Looking for Christmas: A Search for the Joy and Hope of the Nativity
Donna VanLiere. Harvest House, $14.99 (128p) ISBN 978-0-7369-9211-4
Novelist VanLiere (The Day of Ezekiel’s Hope) delivers an earnest ode to a holiday that, she argues, has been sanitized in contemporary culture by picture-perfect celebrations and secular customs. Unpacking elements of the Christmas story, she highlights how Mary “provided a loving home for God’s only Son” at the risk of being shunned for getting pregnant out of wedlock and how steadfast Joseph was chosen to be Jesus’s adoptive father despite being a “nobody by the world’s standards.” Other chapters discuss Jesus’s birth in a manger after Joseph and Mary were denied a room in the local inn—humble origins, she argues, that foreshadowed Christ’s dedication to the disadvantaged.

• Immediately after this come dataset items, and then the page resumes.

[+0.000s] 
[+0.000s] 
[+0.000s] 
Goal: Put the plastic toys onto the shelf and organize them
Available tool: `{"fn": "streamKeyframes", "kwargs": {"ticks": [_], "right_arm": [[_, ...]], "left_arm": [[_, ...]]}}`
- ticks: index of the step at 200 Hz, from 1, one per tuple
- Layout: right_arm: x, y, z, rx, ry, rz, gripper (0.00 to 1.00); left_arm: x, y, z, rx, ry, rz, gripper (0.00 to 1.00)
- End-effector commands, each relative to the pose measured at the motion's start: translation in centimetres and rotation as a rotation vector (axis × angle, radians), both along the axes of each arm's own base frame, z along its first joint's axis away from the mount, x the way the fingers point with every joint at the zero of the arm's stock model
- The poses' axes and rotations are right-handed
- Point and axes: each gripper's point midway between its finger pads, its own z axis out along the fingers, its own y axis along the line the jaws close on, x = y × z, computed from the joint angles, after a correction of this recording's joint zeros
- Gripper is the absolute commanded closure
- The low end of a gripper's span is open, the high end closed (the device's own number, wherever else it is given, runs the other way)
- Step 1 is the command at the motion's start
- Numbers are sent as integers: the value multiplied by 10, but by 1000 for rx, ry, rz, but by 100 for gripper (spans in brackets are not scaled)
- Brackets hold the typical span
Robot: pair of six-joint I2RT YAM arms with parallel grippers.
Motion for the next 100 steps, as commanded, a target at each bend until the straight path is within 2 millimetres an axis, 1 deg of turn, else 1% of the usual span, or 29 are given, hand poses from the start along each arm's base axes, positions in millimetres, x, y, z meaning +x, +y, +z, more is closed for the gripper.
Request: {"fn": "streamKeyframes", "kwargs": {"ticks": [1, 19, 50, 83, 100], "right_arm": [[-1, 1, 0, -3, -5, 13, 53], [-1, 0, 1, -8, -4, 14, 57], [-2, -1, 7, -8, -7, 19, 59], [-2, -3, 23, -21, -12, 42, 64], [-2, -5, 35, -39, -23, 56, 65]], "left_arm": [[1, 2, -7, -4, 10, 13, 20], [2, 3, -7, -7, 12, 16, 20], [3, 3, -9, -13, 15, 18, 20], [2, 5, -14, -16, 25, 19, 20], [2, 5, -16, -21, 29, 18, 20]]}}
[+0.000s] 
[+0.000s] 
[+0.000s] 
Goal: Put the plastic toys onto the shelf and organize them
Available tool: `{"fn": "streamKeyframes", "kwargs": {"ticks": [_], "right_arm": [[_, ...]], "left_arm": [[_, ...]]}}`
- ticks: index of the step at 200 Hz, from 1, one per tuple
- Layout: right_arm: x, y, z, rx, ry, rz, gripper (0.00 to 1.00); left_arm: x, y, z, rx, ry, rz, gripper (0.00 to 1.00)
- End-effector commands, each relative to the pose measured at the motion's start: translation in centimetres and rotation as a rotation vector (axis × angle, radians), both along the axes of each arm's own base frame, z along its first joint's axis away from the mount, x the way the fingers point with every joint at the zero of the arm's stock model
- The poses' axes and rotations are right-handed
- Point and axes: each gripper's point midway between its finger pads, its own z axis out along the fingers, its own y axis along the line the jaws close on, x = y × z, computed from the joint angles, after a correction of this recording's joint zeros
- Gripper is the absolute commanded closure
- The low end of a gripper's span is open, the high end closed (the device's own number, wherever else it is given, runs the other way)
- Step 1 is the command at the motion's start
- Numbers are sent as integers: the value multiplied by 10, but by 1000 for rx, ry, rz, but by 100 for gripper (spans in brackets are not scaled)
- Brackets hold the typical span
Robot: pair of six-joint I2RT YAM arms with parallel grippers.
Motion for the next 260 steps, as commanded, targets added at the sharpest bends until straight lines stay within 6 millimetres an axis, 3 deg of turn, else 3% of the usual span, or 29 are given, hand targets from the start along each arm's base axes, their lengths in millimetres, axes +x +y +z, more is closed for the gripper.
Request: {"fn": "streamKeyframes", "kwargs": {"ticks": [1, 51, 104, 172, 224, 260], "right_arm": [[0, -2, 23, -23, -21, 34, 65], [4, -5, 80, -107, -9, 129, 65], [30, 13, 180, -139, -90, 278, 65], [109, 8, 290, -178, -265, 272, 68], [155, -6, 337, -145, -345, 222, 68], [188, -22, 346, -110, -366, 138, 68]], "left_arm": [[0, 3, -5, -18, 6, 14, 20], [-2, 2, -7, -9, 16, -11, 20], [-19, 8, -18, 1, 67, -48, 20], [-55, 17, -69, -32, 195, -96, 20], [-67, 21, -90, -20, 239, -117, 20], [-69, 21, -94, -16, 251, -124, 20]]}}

Throughout, the author uses the Christmas story to highlight how Jesus welcomes the “brokenhearted and downtrodden”—a reassuring point that she hammers home a bit clumsily (on the lack of space in the Bethlehem inn: “There was no room for the King of kings to lay His head, but he always makes room for you.... The doors of Bethlehem were closed to him but He has flung open wide the doors of heaven to us”). Though this treads familiar ground, it will uplift Christians looking to rediscover the season’s joys. (Sept.)